By Dustin Bleizeffer
— April 26, 2013

Wyoming Gov. Matt Mead came out swinging at Pacific Northwest governors this week for asking that an environmental review of the Gateway Pacific Terminal include considerations for potential CO2 emissions related to the project and the contributions to global warming. The primary purpose for the Gateway Pacific Terminal is to export Powder River Basin coal to Asian markets. It is one of several proposed new coal terminals in the northwest.

Wyoming Governor Matt Mead. (Dustin Bleizeffer/WyoFile — click to enlarge)
Wyoming Governor Matt Mead. (Dustin Bleizeffer/WyoFile — click to enlarge)
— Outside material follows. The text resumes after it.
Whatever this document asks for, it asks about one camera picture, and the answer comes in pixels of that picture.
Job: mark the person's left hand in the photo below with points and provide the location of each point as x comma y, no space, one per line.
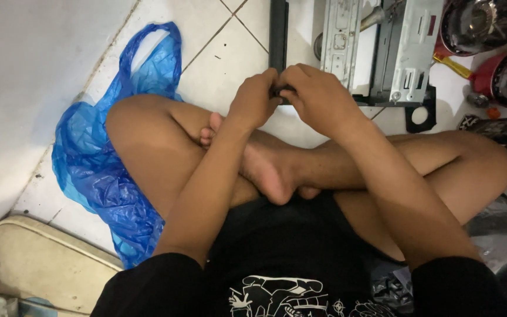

Gov. Mead said in a press release Friday afternoon, “I do not support the novel use of NEPA (National Environmental Policy Act) as a political opinion piece on global warming.”

Mead was referring to arguments made by Oregon Gov. John Kitzhaber and Washington Gov. Jay Inslee in a March 2013 letter to the White House Council on Environmental Quality (CEQ). In his own letter to the CEQ this week, Gov. Mead asks the council to scrap draft guidance regarding consideration of climate change in the NEPA analysis of the project.

“I note that Governor Kitzhaber’s and Governor Inslee’s letter does not mention northwest commodities – like lumber – for climate change analysis under NEPA; rather, their letter targets one commodity – coal – and the producers, transporters, and workers who deal with it. This undermines the fundamental fairness of the process and potentially sets U.S. regions, states and resources at odds with each other,” Gov. Mead writes.

“I am respectful of the opinions of these fellow Governors, but I disagree with them on the potential misuse of the National Environmental Policy Act with respect to coal leasing and exports,” Gov. Mead said in a press statement. “Coal will provide electricity across the globe in the coming years and I believe these export facilities will power economic growth here in America. I support a thorough site-specific environmental and economic analysis of these projects. I support addressing all of the concerns and questions raised by the citizens of Oregon and Washington. However, I do not support the novel use of NEPA as a political opinion piece on global climate change.”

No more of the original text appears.